- [PROBLEM REQUIREMENTS] With the pictures omitted, write out the entries that follow exactly as they stand.

- [Stored entries]
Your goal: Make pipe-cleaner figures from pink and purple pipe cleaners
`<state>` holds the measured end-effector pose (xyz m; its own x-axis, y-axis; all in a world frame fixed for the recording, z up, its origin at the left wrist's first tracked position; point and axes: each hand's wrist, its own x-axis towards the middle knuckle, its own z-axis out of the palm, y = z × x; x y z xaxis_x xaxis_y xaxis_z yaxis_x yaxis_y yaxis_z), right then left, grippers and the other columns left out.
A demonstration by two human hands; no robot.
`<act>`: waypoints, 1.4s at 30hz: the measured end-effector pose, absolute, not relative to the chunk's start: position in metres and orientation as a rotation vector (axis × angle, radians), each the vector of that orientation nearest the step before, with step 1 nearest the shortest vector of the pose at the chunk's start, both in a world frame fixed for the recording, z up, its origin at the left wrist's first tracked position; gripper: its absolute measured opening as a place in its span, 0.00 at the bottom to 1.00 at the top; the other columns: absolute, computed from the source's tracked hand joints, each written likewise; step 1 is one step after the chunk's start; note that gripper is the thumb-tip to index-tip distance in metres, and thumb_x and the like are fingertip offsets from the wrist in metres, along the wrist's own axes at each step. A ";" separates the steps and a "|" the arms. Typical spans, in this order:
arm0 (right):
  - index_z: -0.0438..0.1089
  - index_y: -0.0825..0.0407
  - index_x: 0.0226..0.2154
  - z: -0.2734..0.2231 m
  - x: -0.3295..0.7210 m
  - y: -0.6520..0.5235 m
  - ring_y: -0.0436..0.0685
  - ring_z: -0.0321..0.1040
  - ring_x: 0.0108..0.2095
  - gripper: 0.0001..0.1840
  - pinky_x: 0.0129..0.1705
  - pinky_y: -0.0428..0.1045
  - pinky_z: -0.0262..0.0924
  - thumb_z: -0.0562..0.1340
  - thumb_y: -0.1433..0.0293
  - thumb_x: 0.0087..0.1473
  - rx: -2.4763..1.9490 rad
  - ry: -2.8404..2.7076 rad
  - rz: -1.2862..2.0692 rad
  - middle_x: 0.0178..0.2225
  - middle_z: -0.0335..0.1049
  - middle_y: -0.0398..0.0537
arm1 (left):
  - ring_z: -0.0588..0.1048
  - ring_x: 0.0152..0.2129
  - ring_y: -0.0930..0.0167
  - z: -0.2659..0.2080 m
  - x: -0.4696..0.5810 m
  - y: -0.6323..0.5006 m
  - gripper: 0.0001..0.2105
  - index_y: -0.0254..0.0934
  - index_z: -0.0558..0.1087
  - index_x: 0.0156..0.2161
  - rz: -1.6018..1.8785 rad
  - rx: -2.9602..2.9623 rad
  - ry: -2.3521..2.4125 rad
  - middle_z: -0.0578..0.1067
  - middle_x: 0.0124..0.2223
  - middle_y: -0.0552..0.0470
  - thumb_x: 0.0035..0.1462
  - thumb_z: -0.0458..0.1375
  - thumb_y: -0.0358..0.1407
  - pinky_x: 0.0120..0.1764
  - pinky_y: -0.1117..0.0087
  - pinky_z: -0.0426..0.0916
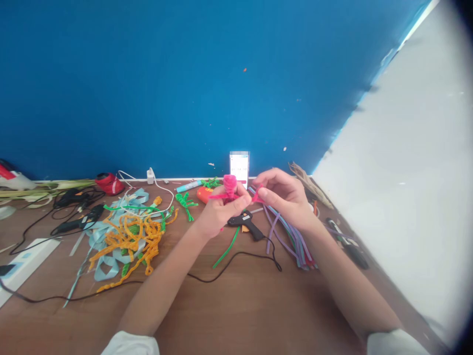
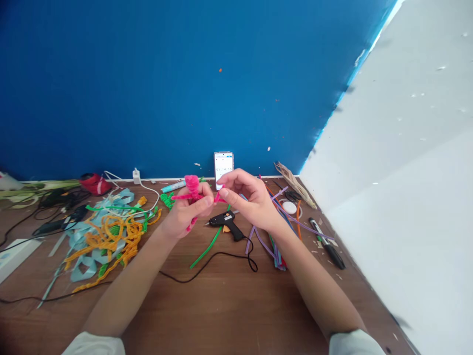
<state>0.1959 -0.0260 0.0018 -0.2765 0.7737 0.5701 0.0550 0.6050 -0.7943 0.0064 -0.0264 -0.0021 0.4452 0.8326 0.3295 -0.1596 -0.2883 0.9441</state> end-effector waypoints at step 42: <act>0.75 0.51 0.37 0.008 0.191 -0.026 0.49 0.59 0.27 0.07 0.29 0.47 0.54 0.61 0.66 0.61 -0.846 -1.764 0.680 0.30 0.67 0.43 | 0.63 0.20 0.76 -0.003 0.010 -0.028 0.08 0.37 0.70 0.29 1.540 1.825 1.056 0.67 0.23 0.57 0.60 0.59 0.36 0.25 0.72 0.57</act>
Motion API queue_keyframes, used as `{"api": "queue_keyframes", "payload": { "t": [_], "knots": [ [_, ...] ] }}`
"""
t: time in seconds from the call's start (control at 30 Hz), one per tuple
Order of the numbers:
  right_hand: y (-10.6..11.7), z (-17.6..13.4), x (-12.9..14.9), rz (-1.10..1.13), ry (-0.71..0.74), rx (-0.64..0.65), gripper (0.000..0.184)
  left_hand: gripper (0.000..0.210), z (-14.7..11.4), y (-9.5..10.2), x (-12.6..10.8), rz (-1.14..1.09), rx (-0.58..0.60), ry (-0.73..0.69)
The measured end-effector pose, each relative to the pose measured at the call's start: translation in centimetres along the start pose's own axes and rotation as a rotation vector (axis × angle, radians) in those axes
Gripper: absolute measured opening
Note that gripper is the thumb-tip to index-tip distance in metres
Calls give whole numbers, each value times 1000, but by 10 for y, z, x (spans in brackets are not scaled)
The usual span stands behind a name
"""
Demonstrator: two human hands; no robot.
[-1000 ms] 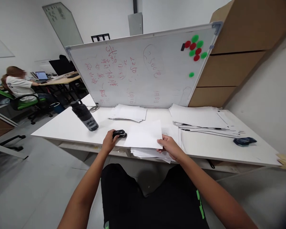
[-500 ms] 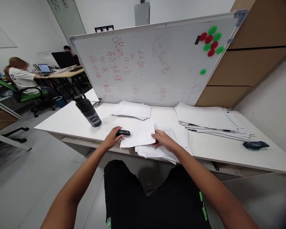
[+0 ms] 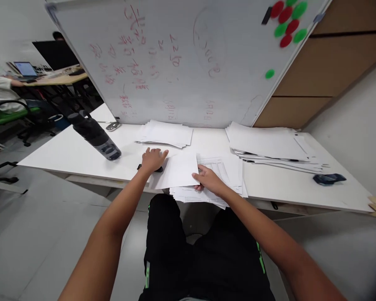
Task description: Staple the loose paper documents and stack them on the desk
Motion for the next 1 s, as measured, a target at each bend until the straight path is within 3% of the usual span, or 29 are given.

- [TASK SOLUTION]
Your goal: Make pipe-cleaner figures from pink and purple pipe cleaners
`<state>` holds the measured end-effector pose (xyz m; its own x-axis, y-axis; all in a world frame fixed for the recording, z up, its origin at the left wrist's first tracked position; point and axes: each hand's wrist, its own x-axis towards the middle knuckle, its own z-axis out of the palm, y = z × x; x y z xaxis_x xaxis_y xaxis_z yaxis_x yaxis_y yaxis_z), right then left, grippers and the other columns left out.
A demonstration by two human hands; no robot.
`<act>`: waypoints, 1.4s at 30hz: the measured end-effector pose, absolute, not relative to the chunk's start: position in metres and orientation as a rotation vector (axis × angle, radians), each the vector of that orientation nearest the step before, with step 1 nearest the shortest vector of the pose at the chunk's start, both in a world frame fixed for the recording, z up, its origin at the left wrist's first tracked position; gripper: its absolute measured opening as a place in its span, 0.00 at the bottom to 1.00 at the top; the other columns: absolute, computed from the source's tracked hand joints, each written likewise; step 1 is one step after the chunk's start; note that gripper is the thumb-tip to index-tip distance in metres, and thumb_x and the like are fingertip offsets from the wrist in metres, along the wrist's own axes at each step. A ";" separates the steps and a "|" the arms. Typical spans, in this order:
arm0 (right):
  - index_z: -0.0438..0.1089
  - index_y: -0.0825..0.0407
  - index_x: 0.0226..0.2154
  - z: -0.2734..0.2231 m
  - x: -0.3295..0.7210 m
  - y: -0.6520..0.5235 m
  - ring_y: -0.0436..0.0685
  - ring_z: -0.0321..0.1040
  - ring_x: 0.0108..0.2095
  - gripper: 0.0001..0.1840
  - pinky_x: 0.0129..0.1705
  - pinky_y: -0.0428..0.1045
  - pinky_z: -0.0262..0.0924
  - thumb_z: -0.0562..0.1340
  - thumb_y: -0.1433..0.0293
  - thumb_x: 0.0087..0.1473
  - rx: -2.4763..1.9490 rad
  - ry: -2.8404..2.7076 rad
  - rz: -1.2862..2.0692 rad
  - middle_x: 0.0178..0.2225
  - middle_z: -0.0335..0.1049
  - middle_y: -0.0398..0.0537
arm1 (left):
  - ring_z: -0.0588..0.1048
  - ring_x: 0.0152..0.2129
  - ring_y: -0.0930..0.0167
  - z: -0.2659..0.2080 m
  - x: -0.4696..0.5810 m
  - y: -0.6323..0.5006 m
  - gripper: 0.0001..0.2105
  - index_y: -0.0254..0.0934
  - index_z: -0.0558..0.1087
  - index_x: 0.0156..0.2161
  - rz: -1.6018..1.8785 rad
  - rx: -2.9602..2.9623 rad
  - ry: -2.3521..2.4125 rad
  - middle_z: -0.0578..0.1067
  - middle_x: 0.0124..0.2223
  - middle_y: -0.0552..0.0470
  - thumb_x: 0.0035..0.1462
  - thumb_z: -0.0458..0.1375
  - thumb_y: -0.0358..0.1407
  - pinky_x: 0.0120..0.1764
  - pinky_y: -0.1117..0.0087
  - pinky_z: -0.0426..0.0916
<state>0.1959 -0.0260 0.0018 -0.2765 0.7737 0.5701 0.0550 0.6050 -0.7943 0.0064 -0.0264 -0.0021 0.4452 0.8326 0.3295 -0.1596 -0.2883 0.9441</state> end-effector waypoints at step 42: <act>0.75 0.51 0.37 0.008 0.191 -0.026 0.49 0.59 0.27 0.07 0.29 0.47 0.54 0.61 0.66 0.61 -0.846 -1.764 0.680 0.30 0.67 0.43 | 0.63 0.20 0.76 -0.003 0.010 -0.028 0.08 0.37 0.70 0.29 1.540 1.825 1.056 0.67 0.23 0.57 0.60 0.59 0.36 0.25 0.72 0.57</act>
Motion API queue_keyframes, used as `{"api": "queue_keyframes", "payload": { "t": [_], "knots": [ [_, ...] ] }}`
"""
t: time in seconds from the call's start (control at 30 Hz), one per tuple
Order of the numbers:
  right_hand: y (-10.6..11.7), z (-17.6..13.4), x (-12.9..14.9), rz (-1.10..1.13), ry (-0.71..0.74), rx (-0.64..0.65), gripper (0.000..0.184)
  left_hand: gripper (0.000..0.210), z (-14.7..11.4), y (-9.5..10.2), x (-12.6..10.8), rz (-1.14..1.09), rx (-0.58..0.60), ry (-0.73..0.69)
The measured end-effector pose, each relative to the pose measured at the call's start: translation in centimetres along the start pose's own axes and rotation as a rotation vector (axis × angle, radians) in those axes
Gripper: absolute measured opening
Note that gripper is the thumb-tip to index-tip distance in metres
Calls give whole numbers, each value times 1000, but by 10 for y, z, x (spans in brackets are not scaled)
The usual span stands behind a name
"""
Demonstrator: two human hands; no robot.
[-1000 ms] 
[-500 ms] 
[+0 ms] 
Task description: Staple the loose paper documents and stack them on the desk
Motion for the next 1 s, as measured, a target at each bend until the straight path is within 3% of the usual span, or 29 are given.

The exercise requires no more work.